Since complex field types usually contain other fields inside them, their length is often longer than 15 bytes. Therefore composite field types only use the Normal and Extended Normal field encodings.
Core Field Types
The core field types are the 15 field types that use the field codes 0 to 14. These field types are encoded using either the Normal, Short or Tiny field encoding. The core field types thus only have a single lead byte specifying its type.
RION contains the following core field types:
Type | Code | Encoding | Description |
---|---|---|---|
Bytes | 0 | Normal | A sequence of raw bytes. |
Boolean | 1 | Tiny | Can contain the value of 0 (=null), or 1 (= true) and 2 (= false) . |
2 | Short | An up to 8 byte long positive (unsigned) integer | |
Int64-Negative | 3 | Short | An up to 8 byte long negative integer. |
Float | 4 | Short | Contains either a 32 bit or 64 bit floating point number. |
UTF-8 | 5 | Normal | Contains a variable length sequence of UTF-8 encoded characters. |
UTF-8-Short | 6 | Short | Contains a variable length sequence of UTF-8 encoded characters of maximally 15 characters. |
7 | Short | Contains a date + optionally a time in UTC date + time (no time zone). | |
Reserved | 8 | - | Not yet assigned. |
Reserved | 9 | - | Not yet assigned. |
Array (*) | 10 | Normal | A list of RION fields. Could be anything. The elements are not related to each other, like they are in objects and tables. |
Table | 11 | Normal | A list of the exact same type of objects. The key fields (property names) of the objects are only included once, but all value fields of all properties of all objects are included in the table. |
Object | 12 | Normal | A sequence of key and value fields making up an object with property names and property values. |
Key | 13 | Normal | A key - e.g. a property name in an Object, or the key of a key,value pair in a hashtable. |
Key-Short | 14 | Short | Like Key, but represented as a short field, meaning it can be used for all keys that are 15 bytes or less long. |
Extended | 15 | * | Signals that this is an extended field, meaning the type of the field is read from the 1-2 type bytes following the lead byte. The encoding used (Normal, Short, Tiny) depends on the extended field type. |
Each of these field types and their encodings will be explained in more detail later in this text.
Extended Field Types
The purpose of the Extended field type is to enable you to extend the set of core RION fields with additional field types. We refer to such field types as extended field types. For instance, you might need a special field type that is not covered by the core set of field types. Then you can create an extended field type to represent fields of that type. Extended field types are also a way to extend the standard RION field types with future field types.

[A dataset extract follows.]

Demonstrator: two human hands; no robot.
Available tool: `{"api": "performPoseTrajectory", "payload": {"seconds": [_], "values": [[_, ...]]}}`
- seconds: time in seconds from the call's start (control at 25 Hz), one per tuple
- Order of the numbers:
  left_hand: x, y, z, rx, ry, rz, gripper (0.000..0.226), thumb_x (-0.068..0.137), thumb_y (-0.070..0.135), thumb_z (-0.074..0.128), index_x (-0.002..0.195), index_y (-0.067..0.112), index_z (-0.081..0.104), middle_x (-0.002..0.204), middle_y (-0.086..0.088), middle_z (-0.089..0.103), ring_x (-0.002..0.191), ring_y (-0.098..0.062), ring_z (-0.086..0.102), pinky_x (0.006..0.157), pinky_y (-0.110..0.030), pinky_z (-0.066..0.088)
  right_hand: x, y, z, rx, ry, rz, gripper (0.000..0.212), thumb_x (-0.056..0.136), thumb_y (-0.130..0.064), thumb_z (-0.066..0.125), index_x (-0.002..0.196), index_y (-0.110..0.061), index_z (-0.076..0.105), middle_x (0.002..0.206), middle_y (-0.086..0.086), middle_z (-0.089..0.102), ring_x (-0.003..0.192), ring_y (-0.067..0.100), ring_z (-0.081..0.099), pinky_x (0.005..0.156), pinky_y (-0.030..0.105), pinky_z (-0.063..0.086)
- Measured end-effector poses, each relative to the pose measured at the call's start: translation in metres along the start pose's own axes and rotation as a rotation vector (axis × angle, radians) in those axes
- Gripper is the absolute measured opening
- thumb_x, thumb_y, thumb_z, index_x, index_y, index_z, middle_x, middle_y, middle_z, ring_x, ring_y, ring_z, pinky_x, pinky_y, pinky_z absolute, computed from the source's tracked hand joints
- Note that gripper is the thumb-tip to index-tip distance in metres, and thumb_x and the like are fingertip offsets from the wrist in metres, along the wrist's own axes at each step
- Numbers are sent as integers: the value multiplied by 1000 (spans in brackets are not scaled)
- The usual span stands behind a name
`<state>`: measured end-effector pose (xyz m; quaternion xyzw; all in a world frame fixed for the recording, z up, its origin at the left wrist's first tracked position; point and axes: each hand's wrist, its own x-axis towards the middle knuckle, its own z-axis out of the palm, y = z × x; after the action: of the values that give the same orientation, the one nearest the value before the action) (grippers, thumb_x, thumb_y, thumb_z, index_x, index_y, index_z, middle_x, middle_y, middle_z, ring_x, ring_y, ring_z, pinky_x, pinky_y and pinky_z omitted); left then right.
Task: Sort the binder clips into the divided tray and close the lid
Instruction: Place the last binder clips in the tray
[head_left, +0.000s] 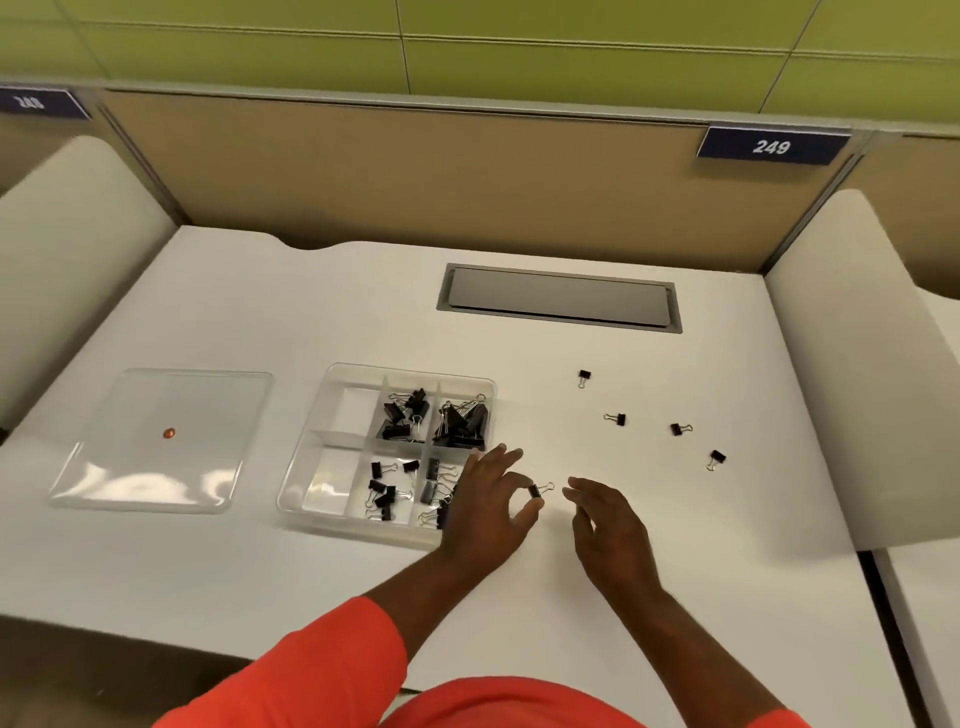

Extended field types use one of the extended encodings (Extended Normal, Extended Short and Extended Tiny). Extended encodings use 1 or more extra type byte(s) after the lead byte. These extra type bytes contains the extended field type. The extended field type is the actual field type of an extended field. The lead byte just contains the field type "extended", so it is necessary to look at the following type byte(s) to find the exact extended field type.
Please not, that we have not settled 100% on the exact encoding of the extended field type bytes yet. The current implementation uses only a single extended field type byte after the lead byte, but that only allows for 256 extra field types. That may or may not be enough. Alternatively we have been looking at various variable-length extended field type encodings, but they typically have the disadvantage that they quickly end up requiring 2 or more type bytes to fully represent extended field types. That makes extended fields take up even more bytes, hurting the "compactness" of extended fields. This is something we will need to study in more detail before we settle on a 100% encoding of extended field type bytes.
In RION 1.0 there are no predefined extended field types. Therefore the table below is empty (for now). The "code" column in the following table is not the field type code in the lead byte, but the code in the type byte(s) following the lead byte.
Type | Code | Encoding | Description |
---|
Extended Field Types - Suggestions
The following extended field types are suggested field types, but which are not yet in use, and not yet implemented in RION Ops for Java. These field types will most likely change (!!!) so don't rely on them.
Type | Code | Encoding | Description |
---|---|---|---|
Complex-Type-Id | * | Contains a longer complex type id, e.g. a Java class name. Not 100% finalized. | |
Copy | * | Extended Short | Represents a reference to an RION field located earlier in the same RION data. Used e.g. to represent an object reference to another object, so circular object references can be represented. |
Reference-Back | * | Extended Short | Represents a reference to an RION field located earlier in the same RION data. Used e.g. to represent an object reference to another object, so circular object references can be represented. |
Reference-Forward | * | Extended Short | Represents a reference to an RION field located later in the same RION data. Used e.g. to represent an object reference to another object, so circular object references can be represented. Not 100% finalized. |
Cache-Reference | * | Extended Normal | Represents a reference to an RION field located in the cache of the other party communicating via the same network connection. Intended to be used in conjunction with IAP. Not 100% finalized. |
* | Extended Short | Represents a short reference (key <= 15 bytes) to an RION field located in the cache of the other party communicating via the same network connection. Intended to be used in conjunction with IAP. Not 100% finalized. | |
UTC-Time | * | Extended Short | Contains a time of day in UTC time (no time zones), or a duration.Not 100% finalized. |
Core Field Type Encodings
The core RION field types are those 15 field types that are not extended types. Extended types require 1 or 2 extra field type bytes, remember?
Bytes
The bytes field type is the most basic field in RION. A bytes field just contains an opaque sequence of fields. You have no information about what these bytes represent. The bytes field type can be used to transfer files, voice data and other similar byte sequences, where knowing the exact data format is not necessary in order to transfer it across a network. The bytes field type can also be used as fallback when no other RION field types match the data you want to send.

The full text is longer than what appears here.